**TASK ITEM**
Count the lines below that include the word "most" and write that number alone.

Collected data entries
+ + +

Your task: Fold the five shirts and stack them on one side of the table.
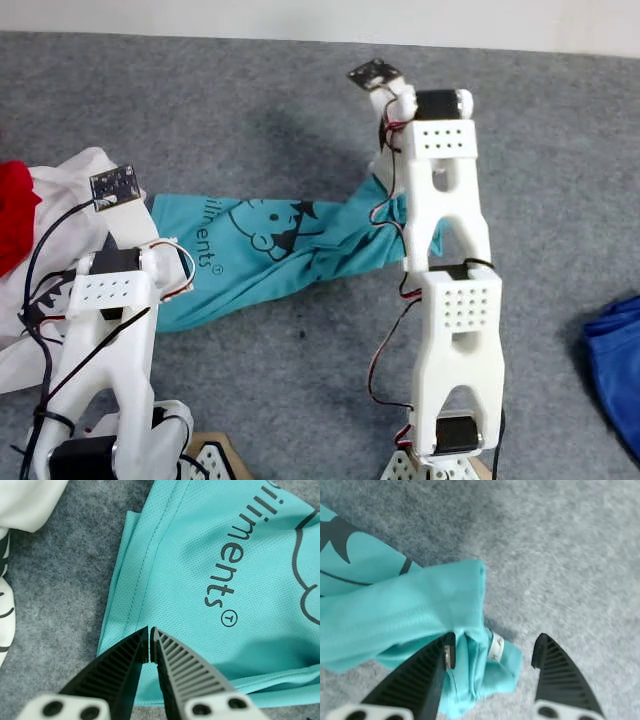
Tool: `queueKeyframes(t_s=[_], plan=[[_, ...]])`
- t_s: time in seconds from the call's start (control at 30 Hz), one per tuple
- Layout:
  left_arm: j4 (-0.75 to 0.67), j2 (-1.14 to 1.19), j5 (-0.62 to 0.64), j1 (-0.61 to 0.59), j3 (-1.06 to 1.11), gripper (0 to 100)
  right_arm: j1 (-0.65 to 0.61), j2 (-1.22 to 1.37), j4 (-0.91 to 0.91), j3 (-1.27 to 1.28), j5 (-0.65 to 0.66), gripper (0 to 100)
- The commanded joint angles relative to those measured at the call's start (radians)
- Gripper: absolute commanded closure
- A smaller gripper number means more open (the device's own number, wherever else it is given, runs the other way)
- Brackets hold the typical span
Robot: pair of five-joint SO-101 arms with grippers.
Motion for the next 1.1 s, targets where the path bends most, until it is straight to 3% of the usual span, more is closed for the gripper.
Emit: queueKeyframes(t_s=[0.0, 0.27, 0.53, 0.6, 0.73, 1.07], plan=[[-0.017, -0.012, 0.002, 0.015, -0.004, 96, 0.016, -0.191, 0.018, 0.116, -0.011, 74.8], [-0.017, -0.012, 0.002, 0.015, -0.004, 96, -0.019, -0.730, -0.024, 0.757, 0.031, 74.8], [-0.017, -0.012, 0.002, 0.015, -0.004, 96, -0.108, -1.118, -0.470, 1.457, -0.074, 75.2], [-0.017, -0.012, 0.002, 0.015, -0.002, 96, -0.153, -1.139, -0.587, 1.537, -0.135, 79.6], [-0.017, -0.012, 0.002, 0.015, 0.004, 96, -0.265, -1.101, -0.714, 1.586, -0.189, 97.7], [-0.058, -0.012, 0.002, 0.015, 0.024, 96, -0.318, -1.001, -0.773, 1.613, -0.196, 99.0]])
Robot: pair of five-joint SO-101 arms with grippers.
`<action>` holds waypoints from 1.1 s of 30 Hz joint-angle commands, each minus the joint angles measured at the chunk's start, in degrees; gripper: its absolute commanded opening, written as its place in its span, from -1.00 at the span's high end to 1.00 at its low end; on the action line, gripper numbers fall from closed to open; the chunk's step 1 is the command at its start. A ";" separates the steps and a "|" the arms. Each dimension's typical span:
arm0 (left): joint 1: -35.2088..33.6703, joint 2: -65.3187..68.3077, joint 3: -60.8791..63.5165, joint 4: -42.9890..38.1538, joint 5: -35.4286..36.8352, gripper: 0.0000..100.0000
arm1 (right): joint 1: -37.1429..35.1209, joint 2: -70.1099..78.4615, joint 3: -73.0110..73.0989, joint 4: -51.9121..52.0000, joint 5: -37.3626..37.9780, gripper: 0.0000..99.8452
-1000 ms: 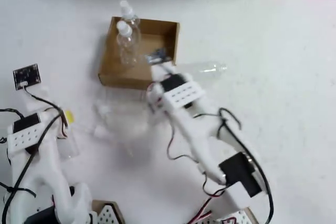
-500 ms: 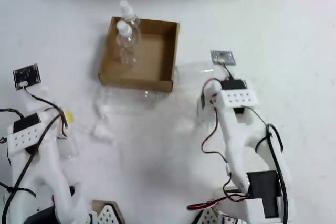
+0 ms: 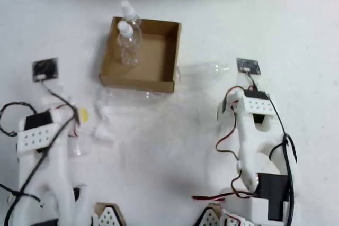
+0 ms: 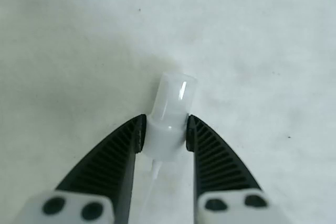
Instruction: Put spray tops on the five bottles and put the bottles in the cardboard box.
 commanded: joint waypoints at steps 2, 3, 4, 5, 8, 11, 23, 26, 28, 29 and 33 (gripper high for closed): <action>23.87 -12.79 -3.78 7.74 0.18 0.96 | 3.30 -2.51 -0.35 -0.92 0.70 0.96; 29.05 -14.20 -3.78 8.09 0.26 0.96 | 3.74 -2.51 -0.35 -0.92 0.70 0.96; 34.07 -14.99 -3.78 8.18 0.44 0.96 | 3.91 -2.51 -0.35 -0.92 0.70 0.96; 38.90 -14.99 -3.78 8.00 1.93 0.95 | 3.91 -2.51 -0.35 -1.27 0.70 0.96; 49.01 -11.74 -3.34 6.15 13.01 0.95 | 4.00 -2.51 0.00 -1.71 0.70 0.96; 53.41 -4.26 -2.37 -0.97 19.87 0.95 | 3.91 -2.51 0.00 -1.71 0.70 0.96; 47.34 26.95 -13.45 -7.91 19.78 0.95 | 3.65 -2.51 0.09 -1.71 0.70 0.96; 47.34 30.55 -15.30 -7.47 19.60 0.95 | 3.65 -2.51 0.09 -1.71 0.79 0.96; 47.34 31.34 -16.79 -5.63 16.88 0.91 | 3.65 -2.51 0.09 -1.71 0.79 0.96; 47.34 31.43 -17.49 -4.40 15.47 0.85 | 3.65 -2.51 0.09 -1.71 0.79 0.96; 47.34 31.34 -18.55 -1.76 14.24 0.60 | 3.65 -2.51 0.18 -1.71 2.20 0.96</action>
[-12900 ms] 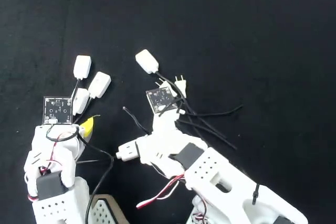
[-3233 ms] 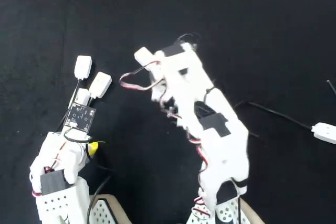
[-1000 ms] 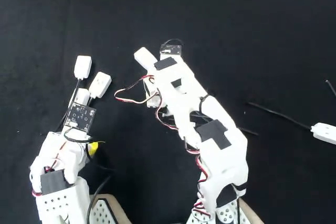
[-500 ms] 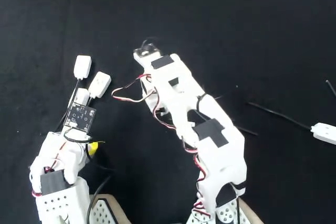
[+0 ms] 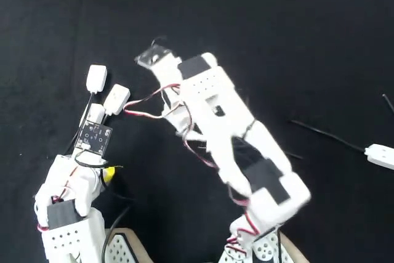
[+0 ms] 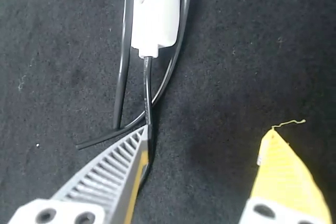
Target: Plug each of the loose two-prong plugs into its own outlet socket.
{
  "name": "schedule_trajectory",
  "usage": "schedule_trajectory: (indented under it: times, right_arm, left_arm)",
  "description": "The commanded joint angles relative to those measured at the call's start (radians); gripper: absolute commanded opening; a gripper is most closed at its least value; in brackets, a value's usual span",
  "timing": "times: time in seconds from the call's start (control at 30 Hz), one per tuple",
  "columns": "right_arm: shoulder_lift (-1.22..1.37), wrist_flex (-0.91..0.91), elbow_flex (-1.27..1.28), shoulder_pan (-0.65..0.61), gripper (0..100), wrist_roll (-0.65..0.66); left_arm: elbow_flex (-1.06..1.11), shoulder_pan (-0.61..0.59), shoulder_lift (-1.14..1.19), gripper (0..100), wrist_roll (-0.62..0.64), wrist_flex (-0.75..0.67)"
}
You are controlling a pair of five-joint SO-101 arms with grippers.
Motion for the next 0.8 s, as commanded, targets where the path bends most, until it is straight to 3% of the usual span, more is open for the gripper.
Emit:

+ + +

**RESPONSE FOR THIS EXERCISE**
3